Why I Write…

…SONNETS

Sonnets

It’s a question I’ve often asked myself. What is it about iambic pentameter that makes me want to write it? Is it the da-dum, da-dum of a mystery theme song? Or is it the sound of a horse at full gallop? (One reader reminded me that it represents one’s heartbeat.) Whatever it is, it hooked me while I was in my teens and is still my favourite poetic medium.

I think my interest peaked when I studied the differences between a classic Italian sonnet and the Shakespearean kind. Who knew you could have that much variety in one poetic style? Perhaps, that is why I decided to explore sonnets, by working with them from the inside out.

Another variation on the sonnet theme came from Milton. His use of the run-on line from the eighth to the ninth also proved to be a bit of a challenge. His poem “On His Blindness” was the inspiration of the following, at least as far as the title goes.

On His Blandness

 

Many poems will pass through these senses:

Infrequently, some may become classics;

Limiting words to eighty iambics

Tends to strain the meaning through some tenses

Ordinarily reserved for Menses.

Not only that but sometimes, when one picks

Incorrect terms, the resulting style sticks

Corns on top of bunions, like high fences

Stemming the flow: the thought grinds to a halt

On the unfortunate choice, as by chance

New insights spring to light. It’s not by fault,

Nor intention, that Sacred Spirit grants

Each humble human the right to assault

The Seat of Life and vault us from our trance.

Sonnet XIX

There was one thing that I learned along the way: don’t take yourself too seriously. My self-parody keeps my ego in check. The title of this poem is my tongue-in-cheek reference to the fact that most people don’t find my poetry to be anything special.

I can recall that my earliest attempts at poetry were intended to impress young women in high school. I even went out of my way to write some of them with specific girls in mind. However, the poems were greeted with a polite thank-you, followed by the sound of crickets chirping. I did not attain my shallow goals; that I can assure you. The popularity of written verse was replaced by music and lyrics when I was growing up.

I added the extra challenge of the 14 letter acrostic to spell out exactly what I was intending to say. Most of the time, that fell flat, too. I was just being too clever by half, as the English would say.

The most redeeming factor in all of this is that I learned to do some serious rhyming, while exploring themes of spirituality, love, and regret. In some ways, I think writing sonnets allowed me to discover myself, which is what one really wants to achieve in life.

SoF Bridge Reflection

By the time I was 25, I decided to create my own style of sonnet. I called it a:

Reflective Sonnet

 

Hi, Lord, it’s been a while since we last talked;

What’s new with me? Well, nothing very much;

You wouldn’t say I’ve opened up, as such,

But I have tried to answer when you’ve knocked.
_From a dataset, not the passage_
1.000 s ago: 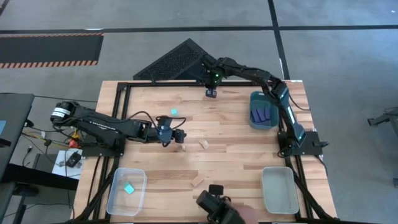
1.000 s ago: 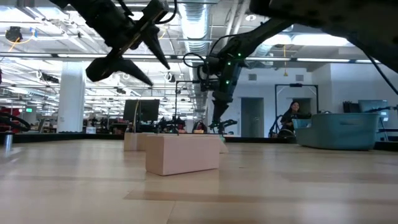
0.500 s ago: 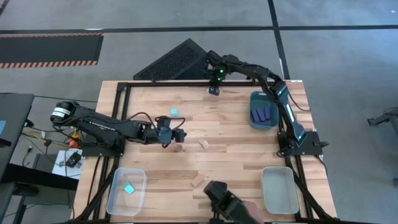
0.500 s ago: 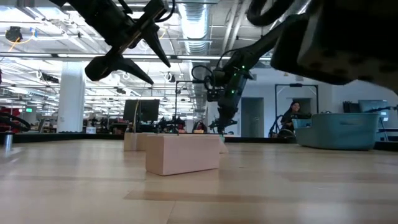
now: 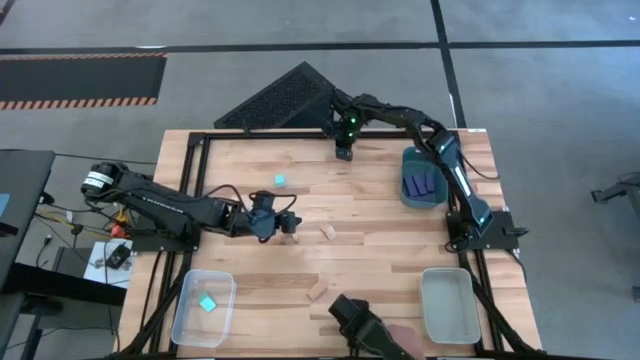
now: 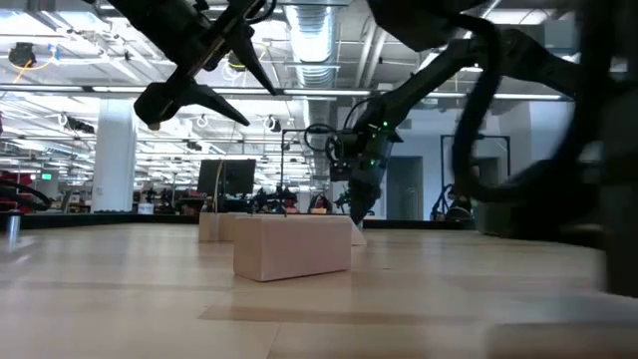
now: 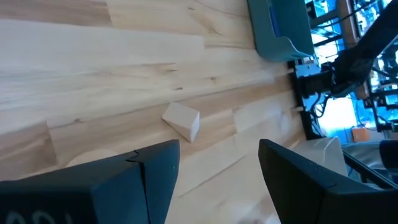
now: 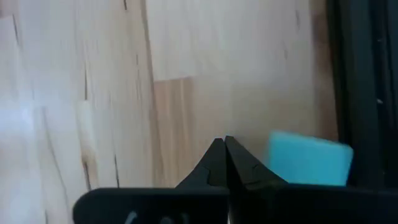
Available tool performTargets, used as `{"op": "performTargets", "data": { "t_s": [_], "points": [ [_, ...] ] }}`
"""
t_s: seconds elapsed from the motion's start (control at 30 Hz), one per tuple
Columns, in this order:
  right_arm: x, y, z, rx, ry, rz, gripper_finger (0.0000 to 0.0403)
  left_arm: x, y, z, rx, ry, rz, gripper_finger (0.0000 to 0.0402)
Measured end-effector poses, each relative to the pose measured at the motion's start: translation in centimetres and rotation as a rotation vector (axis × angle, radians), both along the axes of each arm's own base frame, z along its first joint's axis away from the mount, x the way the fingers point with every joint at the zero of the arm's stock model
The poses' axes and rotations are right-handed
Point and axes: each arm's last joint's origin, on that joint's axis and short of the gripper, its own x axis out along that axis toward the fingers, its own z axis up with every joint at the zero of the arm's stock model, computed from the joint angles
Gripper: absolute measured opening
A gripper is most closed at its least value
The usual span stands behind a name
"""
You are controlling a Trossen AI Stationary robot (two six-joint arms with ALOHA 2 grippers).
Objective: Sort & place blocks by color
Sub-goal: Put the light blue block into the transparent bin
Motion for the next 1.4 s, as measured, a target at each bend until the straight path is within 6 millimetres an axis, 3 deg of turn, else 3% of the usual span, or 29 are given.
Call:
{"op": "performTargets", "data": {
  "t_s": [0.27, 0.43, 0.67, 1.07, 1.4],
  "points": [
    [-0.6, 1.6, 1.1, 0.100, 0.083, -0.034, 0.0001, -0.2, -0.5, 0.0, 0.015, 0.002, 0.003, 0.0206],
    [0.2, 1.0, 3.2, -0.068, 0.006, -0.057, 0.0001, -0.1, -0.4, 0.0, 0.018, 0.001, 0.004, 0.0206],
    [0.7, 0.7, 2.8, -0.126, -0.011, -0.068, 0.0001, -0.1, -0.1, -0.1, 0.033, 0.020, -0.029, 0.0206],
    [0.9, 0.4, 3.1, -0.156, -0.042, -0.049, 0.0000, 0.4, 3.4, -0.2, 0.044, 0.070, -0.072, 0.0206],
    [-1.0, -1.7, 3.0, -0.175, -0.018, -0.106, 0.0000, 0.4, 6.3, -0.2, 0.076, 0.102, -0.076, 0.0206]
  ]
}}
Why do I find it strange, for me, you died?

What do you mean: live from day unto day?

Will you plenish my plate, fill up my cup?

————————————————–

Though words have a way of fumbling up

What I mean to say, there’s no better way

That I can convey what’s on the inside.

You find it hard to enter when it’s locked?

When closed, my heart is difficult to touch:

I used to think I’d never need a crutch,

But, Lord, “sans toi,” I never could have walked.
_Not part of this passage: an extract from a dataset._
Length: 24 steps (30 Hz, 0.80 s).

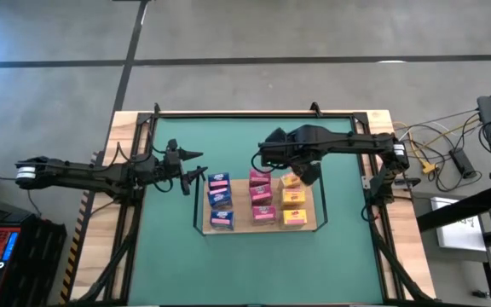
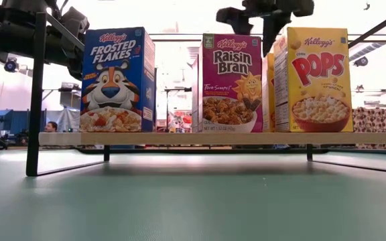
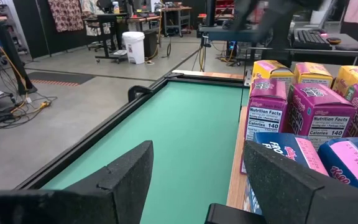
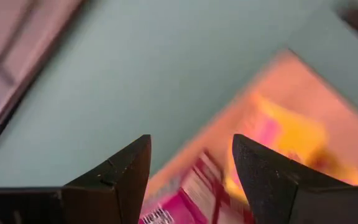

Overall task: Stack cereal on shelf
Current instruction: Return to Home Position

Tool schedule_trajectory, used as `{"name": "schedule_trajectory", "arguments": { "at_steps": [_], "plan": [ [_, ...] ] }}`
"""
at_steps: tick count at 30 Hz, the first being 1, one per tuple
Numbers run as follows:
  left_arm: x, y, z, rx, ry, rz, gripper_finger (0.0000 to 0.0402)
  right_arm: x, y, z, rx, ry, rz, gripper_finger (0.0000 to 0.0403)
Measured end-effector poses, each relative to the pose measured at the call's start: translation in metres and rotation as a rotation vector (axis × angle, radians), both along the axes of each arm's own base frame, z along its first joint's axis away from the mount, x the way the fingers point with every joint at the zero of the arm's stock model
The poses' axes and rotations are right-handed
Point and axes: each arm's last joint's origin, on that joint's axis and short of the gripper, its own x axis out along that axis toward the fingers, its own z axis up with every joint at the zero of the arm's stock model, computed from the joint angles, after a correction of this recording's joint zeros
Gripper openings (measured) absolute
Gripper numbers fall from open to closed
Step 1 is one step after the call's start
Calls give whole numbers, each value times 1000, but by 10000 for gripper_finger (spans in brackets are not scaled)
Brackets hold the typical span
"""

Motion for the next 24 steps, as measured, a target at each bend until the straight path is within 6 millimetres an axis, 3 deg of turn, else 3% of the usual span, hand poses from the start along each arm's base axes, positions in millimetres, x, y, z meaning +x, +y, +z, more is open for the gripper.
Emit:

Now here was something completely different. The line in the middle was intended to act as a mirror, so that the rhyme scheme of the top half would be reflected in the rhyme scheme of the bottom.

What fascinated me about this poem is that it was my first attempt at a poetic prayer. I chose a nonchalant voice, talking to God as if I were talking to the guy next door. It was folksy, I thought, yet sincere. What was strange was that it is nothing like how I would speak to God, because I’d been raised as a preacher’s kid and that wasn’t how one should address the deity.
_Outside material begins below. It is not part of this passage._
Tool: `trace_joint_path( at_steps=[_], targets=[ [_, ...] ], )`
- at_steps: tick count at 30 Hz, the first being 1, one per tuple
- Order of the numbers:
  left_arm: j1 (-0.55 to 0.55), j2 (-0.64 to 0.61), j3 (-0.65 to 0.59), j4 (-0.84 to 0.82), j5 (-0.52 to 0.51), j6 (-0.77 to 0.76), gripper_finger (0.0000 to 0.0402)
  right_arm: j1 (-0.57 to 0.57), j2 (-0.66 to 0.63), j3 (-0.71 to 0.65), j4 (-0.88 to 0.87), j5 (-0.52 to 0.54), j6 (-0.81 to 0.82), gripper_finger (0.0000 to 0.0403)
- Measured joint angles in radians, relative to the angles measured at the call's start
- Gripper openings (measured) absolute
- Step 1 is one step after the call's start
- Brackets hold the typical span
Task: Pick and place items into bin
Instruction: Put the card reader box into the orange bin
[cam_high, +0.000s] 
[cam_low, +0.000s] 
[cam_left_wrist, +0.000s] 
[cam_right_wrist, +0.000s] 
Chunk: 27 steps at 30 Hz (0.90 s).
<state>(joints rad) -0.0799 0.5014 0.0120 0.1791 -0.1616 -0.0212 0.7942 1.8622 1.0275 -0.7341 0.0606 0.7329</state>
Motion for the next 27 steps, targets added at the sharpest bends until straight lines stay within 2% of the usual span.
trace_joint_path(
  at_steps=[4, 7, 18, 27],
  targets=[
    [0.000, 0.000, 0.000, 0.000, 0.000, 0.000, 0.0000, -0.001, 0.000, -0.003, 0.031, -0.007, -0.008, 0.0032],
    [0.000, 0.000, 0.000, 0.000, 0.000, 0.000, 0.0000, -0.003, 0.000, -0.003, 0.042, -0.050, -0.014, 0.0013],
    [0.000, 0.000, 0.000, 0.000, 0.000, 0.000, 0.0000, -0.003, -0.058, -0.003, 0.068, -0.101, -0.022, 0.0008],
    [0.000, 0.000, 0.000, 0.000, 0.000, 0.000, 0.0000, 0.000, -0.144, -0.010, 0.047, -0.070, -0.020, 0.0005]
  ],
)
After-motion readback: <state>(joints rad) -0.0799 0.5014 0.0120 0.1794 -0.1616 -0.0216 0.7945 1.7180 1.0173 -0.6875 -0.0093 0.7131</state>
Florence-Cemetery-38-of-164

Then in 1986, I came across the following piece in a spiritual newsletter:

The Last Words of an Unknown Soldier

The following poem was sent to the wife of an American Soldier in Italy, who found it on the body of an unknown Yank who had been killed in action.

Look, God, I have never spoken to you,

But now I want to say, How do you do?

You, God, they told me, you didn’t exist,

And like a fool, I believed all this.

Last night from a shell hole I saw your sky,

I figured right then they had told me a lie,

Had I taken the time to see things you made,

I’d have known they weren’t calling a spade a spade.

I wonder, God, if you’d shake my hand,

Somehow, I feel that you will understand.

Funny I had to come to this hellish place

Before I had time to see your face.

Well, I guess there isn’t much more to say,

But I’m sure glad, God, I met you today.

I guess the “Zero Hour” will soon be here,

But I’m not afraid since I know you’re near.

The signal; Well, God, I’ll have to go;

I like you lots; this I want you to know,

Look now, this will be a horrible fight;

Who knows. I may come home to your house tonight.

Though I wasn’t friendly to you before,

I wonder, God, if you’d wait at your door.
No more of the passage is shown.